§ Task goal
Within the entries below, every line containing "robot" is to be copied.

= Beginning of Section =

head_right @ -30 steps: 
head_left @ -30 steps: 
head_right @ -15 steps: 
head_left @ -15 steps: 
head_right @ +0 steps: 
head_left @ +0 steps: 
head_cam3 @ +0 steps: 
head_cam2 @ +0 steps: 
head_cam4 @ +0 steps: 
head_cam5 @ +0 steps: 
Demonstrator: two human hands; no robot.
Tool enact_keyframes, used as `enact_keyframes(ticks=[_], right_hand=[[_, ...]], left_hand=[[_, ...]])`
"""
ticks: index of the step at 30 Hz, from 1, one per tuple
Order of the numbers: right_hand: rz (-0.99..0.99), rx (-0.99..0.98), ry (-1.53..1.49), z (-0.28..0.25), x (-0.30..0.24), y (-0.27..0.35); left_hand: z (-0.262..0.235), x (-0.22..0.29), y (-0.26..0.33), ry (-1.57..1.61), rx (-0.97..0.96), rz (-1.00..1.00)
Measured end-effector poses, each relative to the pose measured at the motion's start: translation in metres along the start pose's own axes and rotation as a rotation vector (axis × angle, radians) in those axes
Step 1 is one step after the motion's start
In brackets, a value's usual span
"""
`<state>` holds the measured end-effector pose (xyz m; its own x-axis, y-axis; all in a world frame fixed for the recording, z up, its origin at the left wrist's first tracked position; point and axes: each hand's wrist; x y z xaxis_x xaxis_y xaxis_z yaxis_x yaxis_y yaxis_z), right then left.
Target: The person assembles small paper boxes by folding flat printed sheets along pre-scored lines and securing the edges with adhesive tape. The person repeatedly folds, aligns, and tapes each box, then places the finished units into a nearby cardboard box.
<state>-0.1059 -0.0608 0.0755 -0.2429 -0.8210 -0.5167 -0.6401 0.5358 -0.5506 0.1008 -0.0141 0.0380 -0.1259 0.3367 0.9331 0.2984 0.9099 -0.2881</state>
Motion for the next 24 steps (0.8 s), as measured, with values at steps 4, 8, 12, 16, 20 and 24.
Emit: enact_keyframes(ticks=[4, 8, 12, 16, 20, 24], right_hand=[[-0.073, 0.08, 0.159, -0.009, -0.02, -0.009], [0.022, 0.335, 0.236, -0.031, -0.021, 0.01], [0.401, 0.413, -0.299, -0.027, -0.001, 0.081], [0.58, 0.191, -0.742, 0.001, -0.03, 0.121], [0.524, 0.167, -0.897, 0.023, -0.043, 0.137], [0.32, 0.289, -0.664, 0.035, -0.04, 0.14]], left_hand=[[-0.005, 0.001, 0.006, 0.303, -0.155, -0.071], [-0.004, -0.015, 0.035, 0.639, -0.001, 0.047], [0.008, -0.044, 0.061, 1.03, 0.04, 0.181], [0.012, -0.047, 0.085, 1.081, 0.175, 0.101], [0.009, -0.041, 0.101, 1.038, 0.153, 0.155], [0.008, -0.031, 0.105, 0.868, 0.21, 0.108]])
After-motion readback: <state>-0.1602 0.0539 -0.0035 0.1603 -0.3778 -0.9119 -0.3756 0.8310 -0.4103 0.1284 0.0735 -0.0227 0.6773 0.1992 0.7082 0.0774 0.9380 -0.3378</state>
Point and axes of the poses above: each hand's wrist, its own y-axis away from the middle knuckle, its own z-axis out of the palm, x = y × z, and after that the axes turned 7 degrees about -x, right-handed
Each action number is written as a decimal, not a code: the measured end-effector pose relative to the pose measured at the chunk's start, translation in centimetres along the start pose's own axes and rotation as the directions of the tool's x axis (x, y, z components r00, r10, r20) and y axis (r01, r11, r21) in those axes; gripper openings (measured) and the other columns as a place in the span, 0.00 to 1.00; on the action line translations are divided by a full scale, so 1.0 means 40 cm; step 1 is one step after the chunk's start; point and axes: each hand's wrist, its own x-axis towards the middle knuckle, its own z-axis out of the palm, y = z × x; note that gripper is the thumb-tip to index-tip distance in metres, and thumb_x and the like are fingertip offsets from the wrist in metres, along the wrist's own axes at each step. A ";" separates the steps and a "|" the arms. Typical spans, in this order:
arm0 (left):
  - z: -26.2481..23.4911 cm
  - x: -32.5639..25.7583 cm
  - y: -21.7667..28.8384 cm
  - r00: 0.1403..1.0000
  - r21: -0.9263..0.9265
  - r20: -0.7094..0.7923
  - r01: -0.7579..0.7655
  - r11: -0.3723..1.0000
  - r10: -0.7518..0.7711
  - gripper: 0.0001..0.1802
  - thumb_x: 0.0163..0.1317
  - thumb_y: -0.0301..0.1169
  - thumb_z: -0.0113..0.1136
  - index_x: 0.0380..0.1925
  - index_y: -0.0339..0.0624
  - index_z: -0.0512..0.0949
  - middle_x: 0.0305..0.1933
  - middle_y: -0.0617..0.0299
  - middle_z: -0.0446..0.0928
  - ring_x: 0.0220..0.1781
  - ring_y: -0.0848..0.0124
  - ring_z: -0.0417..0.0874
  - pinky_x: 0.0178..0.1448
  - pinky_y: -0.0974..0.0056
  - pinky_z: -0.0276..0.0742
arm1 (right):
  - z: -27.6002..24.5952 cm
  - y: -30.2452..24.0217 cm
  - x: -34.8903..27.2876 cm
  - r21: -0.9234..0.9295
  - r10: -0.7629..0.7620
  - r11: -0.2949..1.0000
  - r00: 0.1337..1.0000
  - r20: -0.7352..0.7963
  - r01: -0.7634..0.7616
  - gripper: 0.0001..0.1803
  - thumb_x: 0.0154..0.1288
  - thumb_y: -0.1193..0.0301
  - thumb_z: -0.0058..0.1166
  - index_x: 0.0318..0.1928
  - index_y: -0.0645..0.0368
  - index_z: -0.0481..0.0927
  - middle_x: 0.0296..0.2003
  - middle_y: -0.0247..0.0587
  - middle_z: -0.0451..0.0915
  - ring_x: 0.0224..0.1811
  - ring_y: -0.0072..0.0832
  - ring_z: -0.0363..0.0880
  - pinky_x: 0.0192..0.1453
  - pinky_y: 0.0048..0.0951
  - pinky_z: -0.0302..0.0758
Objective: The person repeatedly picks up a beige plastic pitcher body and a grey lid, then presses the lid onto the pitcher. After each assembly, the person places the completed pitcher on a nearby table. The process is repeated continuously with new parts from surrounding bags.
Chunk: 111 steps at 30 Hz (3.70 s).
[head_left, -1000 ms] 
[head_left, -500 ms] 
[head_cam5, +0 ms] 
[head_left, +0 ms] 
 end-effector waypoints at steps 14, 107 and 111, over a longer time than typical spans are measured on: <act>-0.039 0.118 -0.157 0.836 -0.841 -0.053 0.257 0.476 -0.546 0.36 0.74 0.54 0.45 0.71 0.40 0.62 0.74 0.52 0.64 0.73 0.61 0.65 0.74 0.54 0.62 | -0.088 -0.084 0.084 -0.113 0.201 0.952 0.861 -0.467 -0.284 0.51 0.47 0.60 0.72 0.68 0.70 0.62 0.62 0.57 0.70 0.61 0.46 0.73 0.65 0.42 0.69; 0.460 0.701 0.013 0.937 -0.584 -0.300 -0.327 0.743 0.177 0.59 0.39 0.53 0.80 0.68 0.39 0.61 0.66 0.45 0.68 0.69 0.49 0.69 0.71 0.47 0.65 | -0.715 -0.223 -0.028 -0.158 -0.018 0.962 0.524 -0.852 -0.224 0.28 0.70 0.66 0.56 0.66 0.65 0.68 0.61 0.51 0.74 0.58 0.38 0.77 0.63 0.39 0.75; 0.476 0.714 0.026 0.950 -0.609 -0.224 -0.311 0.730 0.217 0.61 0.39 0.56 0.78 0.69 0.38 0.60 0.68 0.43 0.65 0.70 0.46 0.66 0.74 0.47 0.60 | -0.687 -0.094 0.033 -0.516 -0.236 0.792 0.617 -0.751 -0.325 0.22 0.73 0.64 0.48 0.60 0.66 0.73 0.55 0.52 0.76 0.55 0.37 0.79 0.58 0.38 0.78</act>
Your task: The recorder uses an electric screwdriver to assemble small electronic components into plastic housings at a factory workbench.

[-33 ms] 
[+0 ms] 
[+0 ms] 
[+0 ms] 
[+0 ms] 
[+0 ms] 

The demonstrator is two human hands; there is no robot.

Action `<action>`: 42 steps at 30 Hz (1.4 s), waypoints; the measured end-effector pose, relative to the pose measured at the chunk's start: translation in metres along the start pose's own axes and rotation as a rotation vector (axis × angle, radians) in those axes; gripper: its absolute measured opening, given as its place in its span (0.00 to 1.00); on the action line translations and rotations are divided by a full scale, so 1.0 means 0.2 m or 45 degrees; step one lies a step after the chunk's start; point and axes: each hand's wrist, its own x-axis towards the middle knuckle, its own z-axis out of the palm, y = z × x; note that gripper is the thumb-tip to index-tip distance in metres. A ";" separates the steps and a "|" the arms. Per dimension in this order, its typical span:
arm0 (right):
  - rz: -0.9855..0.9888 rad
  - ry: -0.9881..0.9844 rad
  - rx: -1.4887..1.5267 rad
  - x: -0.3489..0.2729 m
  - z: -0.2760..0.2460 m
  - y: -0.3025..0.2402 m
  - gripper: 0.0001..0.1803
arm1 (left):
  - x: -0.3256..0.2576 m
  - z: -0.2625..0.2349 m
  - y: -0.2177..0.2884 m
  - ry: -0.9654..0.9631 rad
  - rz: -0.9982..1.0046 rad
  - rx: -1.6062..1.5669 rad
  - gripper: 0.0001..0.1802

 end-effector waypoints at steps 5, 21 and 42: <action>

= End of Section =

§ Finished task
Demonstrator: two human hands; no robot.
The demonstrator is two human hands; there is no robot.

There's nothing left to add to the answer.